Saggese connects the rise of the sport of boxing in the late nineteenth and early twentieth centuries with the emergence of industrial capitalism and an increase in immigration from southern and eastern Europe. These developments, in turn, helped bring about a crisis in white, middle-class masculinity. While the author looks at working-class white men, particularly in chapter one, her focus is the middle or professional-managerial class, whose members—journalists, scientists, artists—were most responsible for constructing public racial discourses. In the absence of work involving physical labor, boxing became a respectable pursuit and marker of masculinity for middle-class white men. Saggese also connects boxing, with its focus on half-naked muscular bodies, to the physical culture movement. This movement drew attention to the physical body, rather than any internal factor (the mind, the soul), as the locus of individual identity, and to athleticism as the path to both physical and moral improvement.

This crisis in white middle-class masculinity was complicated by the recent end of slavery and the emergence of a free Black male population. The success of Black men in the sport of boxing, writes Saggese, threatened the self-image of white men as superior to Black men, and had to be contained, in part, through the mythologies of brutality and savagery embedded in the images of Black boxers and the narratives that surrounded these images.

Chapter one provides a brief history of boxing in the United States, from fights between enslaved Black men on southern plantations, staged primarily for the entertainment of white plantation owners and their friends, to bare-knuckle prize fights between working-class immigrants for mixed-class viewers, to gloved semi-legal, inter-racial matches for largely white audiences.

Irish immigrants were among the most prominent participants in the sport of boxing in the second half of the nineteenth century. Their increasing numbers raised concerns among citizens of English descent, who often viewed the Irish as “savages.” They were compared to African and Indigenous American people who, along with the Irish, were part of a growing pool of wage laborers made necessary by the expansion of industrial capitalism. The resulting rise in nativism and the tensions it created were played out in the boxing ring between recent immigrants and so-called native-born citizens. At the same time, definitions of whiteness promoted by the native-born elite became more complex and hierarchical to ensure that this elite remained at the pinnacle of the racial hierarchy. The affirmation of white superiority provided white working-class men a way to shore up their own sense of selfhood and masculinity in the face of the eroding of skilled craft traditions, an important source of self-worth, in a factory-dominated industrial system.
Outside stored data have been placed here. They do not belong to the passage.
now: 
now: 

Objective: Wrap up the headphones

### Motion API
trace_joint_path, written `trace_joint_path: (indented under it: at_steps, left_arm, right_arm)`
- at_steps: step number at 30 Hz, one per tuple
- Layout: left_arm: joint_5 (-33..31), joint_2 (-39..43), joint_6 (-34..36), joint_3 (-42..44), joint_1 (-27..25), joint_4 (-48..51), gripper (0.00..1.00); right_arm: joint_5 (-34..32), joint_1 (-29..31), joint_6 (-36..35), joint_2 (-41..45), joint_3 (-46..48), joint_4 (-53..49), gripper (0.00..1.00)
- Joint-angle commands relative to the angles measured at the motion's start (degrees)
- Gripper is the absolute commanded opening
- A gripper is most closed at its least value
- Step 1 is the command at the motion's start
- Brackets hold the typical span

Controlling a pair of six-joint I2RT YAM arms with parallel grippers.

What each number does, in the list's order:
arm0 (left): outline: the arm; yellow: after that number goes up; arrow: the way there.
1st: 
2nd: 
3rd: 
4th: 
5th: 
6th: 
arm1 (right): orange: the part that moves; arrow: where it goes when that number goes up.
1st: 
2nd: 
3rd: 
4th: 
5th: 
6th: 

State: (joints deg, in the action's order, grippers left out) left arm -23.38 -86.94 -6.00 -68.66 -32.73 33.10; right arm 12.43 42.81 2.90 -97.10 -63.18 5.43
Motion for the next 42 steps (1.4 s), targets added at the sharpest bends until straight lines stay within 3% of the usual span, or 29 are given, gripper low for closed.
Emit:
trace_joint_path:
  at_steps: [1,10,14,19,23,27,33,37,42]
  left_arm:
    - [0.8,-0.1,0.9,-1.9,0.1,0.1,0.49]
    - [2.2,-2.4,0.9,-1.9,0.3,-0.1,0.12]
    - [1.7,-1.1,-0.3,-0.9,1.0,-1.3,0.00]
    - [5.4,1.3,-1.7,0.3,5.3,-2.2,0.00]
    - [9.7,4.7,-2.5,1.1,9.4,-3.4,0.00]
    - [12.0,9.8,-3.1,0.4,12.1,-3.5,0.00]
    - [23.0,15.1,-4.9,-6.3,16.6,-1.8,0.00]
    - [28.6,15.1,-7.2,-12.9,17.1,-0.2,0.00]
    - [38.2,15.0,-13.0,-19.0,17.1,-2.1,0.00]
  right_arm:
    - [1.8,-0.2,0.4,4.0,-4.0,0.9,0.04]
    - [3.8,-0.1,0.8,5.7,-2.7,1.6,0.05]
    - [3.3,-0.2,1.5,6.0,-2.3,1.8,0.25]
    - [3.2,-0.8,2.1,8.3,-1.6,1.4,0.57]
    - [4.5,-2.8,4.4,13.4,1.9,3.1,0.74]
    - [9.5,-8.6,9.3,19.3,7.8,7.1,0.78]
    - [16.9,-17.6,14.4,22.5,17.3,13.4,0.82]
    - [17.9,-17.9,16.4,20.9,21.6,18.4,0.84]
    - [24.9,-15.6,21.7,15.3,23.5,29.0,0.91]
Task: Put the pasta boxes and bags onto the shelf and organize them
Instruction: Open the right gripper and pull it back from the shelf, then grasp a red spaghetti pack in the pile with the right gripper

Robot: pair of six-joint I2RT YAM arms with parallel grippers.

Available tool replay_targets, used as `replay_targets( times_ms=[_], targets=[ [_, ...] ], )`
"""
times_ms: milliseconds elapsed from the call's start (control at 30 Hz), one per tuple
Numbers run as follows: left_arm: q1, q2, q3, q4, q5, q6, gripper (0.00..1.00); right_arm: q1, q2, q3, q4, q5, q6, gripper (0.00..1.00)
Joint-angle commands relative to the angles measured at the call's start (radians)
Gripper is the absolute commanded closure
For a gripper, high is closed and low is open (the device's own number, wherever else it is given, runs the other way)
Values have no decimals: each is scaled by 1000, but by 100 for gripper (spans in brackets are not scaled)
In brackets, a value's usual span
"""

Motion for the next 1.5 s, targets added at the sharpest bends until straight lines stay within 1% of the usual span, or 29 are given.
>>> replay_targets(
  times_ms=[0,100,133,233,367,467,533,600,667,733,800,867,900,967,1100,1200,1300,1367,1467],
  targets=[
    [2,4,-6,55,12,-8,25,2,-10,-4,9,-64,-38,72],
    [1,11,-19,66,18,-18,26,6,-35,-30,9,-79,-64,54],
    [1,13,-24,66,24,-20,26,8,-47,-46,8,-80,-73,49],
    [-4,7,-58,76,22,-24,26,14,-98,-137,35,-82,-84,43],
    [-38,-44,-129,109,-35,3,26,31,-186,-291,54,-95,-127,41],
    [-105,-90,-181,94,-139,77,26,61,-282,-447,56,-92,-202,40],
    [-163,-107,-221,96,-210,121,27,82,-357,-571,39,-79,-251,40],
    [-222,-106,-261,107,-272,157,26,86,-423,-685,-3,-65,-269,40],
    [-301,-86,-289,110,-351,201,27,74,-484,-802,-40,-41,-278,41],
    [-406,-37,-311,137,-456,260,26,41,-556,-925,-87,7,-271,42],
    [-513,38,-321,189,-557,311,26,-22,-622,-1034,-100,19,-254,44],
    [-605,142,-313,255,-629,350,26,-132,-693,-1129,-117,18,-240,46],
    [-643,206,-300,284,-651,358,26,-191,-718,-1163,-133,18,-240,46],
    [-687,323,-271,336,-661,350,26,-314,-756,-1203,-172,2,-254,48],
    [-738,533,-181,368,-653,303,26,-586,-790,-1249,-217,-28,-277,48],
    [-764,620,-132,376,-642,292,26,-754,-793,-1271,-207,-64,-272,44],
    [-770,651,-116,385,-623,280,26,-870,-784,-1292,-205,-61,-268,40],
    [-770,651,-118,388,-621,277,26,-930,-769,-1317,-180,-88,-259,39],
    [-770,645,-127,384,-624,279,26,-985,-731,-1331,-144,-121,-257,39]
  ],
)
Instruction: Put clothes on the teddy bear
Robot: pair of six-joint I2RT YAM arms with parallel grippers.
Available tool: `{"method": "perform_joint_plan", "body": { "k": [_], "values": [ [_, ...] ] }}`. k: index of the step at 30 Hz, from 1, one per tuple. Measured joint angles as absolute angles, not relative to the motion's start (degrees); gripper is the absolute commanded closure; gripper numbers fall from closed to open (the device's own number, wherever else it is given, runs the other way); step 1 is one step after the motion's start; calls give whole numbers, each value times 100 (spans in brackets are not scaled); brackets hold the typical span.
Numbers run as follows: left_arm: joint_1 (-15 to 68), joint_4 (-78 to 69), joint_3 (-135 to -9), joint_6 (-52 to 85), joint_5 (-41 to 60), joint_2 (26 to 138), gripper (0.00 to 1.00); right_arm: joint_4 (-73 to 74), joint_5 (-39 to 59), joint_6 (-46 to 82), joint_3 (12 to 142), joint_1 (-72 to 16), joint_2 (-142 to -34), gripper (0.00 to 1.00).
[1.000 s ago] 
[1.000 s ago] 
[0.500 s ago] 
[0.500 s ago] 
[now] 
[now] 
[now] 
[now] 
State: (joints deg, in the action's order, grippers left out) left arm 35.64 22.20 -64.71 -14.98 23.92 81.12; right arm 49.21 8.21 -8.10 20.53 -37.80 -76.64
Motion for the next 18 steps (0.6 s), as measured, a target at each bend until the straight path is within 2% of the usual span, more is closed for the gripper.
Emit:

Chapter two focuses on the Black boxer Ben Bailey, the first and only recognizably Black model in Eadweard Muybridge’s massive photographic motion study Animal Locomotion, published in 1887. Saggese understands Muybridge’s photographs as part of positivist science’s focus on discovering universal laws through measurement of the human body. Such laws would enable the creation of a hierarchy of body types and the regulation, if not criminalization, of a growing urban underclass. For example, Muybridge uses an anthropometric grid background—an aid to measuring the human body—for the first time in his images of Bailey. The boxer thus appears as representative of a type, rather than a distinct individual. Muybridge also isolated Bailey within the frame instead of showing him boxing with another person, as in his photographs of white boxers. While Bailey was the only professional boxer among Muybridge’s models, he was represented in unstable poses that suggested a lack of boxing skill. Finally, Muybridge’s exposure of Bailey’s penis (those of the white boxers are covered) eroticizes his body as a site of both fear and desire.

Chapter three takes up the career of the heavyweight Black Australian boxer Peter Jackson and focuses on several photographs of him taken while he was in San Francisco in 1889. Saggese situates one group of photographs, where he is almost completely naked, within debates concerning the proportions of the “perfect body.” Jackson’s body was presented as representative of the type of perfection found in the lithe bodies of Greek sculptures of gods like Apollo. At the same time, his body “was consciously and consistently shaped by discourses of sexuality,” with “the erotic and the violent [becoming] entangled through representation” (30).  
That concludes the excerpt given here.